- _What the task requires_: Pull each line holding the word "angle" from the data.
Segment Open
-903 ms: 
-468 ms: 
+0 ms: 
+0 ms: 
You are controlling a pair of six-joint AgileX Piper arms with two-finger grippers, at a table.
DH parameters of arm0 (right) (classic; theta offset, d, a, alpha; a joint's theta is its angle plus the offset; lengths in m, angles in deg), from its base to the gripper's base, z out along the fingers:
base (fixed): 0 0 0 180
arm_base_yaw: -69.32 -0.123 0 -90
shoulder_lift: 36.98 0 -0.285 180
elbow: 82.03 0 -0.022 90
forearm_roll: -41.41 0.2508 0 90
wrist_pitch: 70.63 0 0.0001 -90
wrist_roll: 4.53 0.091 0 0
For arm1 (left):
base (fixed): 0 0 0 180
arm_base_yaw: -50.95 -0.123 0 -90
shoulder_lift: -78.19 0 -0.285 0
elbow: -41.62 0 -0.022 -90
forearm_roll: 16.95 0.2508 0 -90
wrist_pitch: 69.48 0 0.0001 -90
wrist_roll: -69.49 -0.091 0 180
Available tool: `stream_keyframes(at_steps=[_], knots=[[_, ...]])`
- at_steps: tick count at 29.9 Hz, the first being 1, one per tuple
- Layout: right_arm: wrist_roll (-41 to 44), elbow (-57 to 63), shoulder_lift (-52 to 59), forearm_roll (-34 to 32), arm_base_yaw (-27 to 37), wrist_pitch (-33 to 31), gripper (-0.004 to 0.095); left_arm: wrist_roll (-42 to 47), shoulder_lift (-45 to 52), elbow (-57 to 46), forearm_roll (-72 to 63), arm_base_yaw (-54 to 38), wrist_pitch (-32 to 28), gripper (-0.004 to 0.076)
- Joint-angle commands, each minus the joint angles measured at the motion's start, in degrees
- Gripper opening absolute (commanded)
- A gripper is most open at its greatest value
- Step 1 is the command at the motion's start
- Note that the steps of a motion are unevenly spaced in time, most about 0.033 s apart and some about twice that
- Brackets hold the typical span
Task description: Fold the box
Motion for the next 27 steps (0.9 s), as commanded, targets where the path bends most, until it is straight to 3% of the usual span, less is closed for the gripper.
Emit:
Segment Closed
- _Answer section_:
DH parameters of arm0 (right) (classic; theta offset, d, a, alpha; a joint's theta is its angle plus the offset; lengths in m, angles in deg), from its base to the gripper's base, z out along the fingers:
- Joint-angle commands, each minus the joint angles measured at the motion's start, in degrees

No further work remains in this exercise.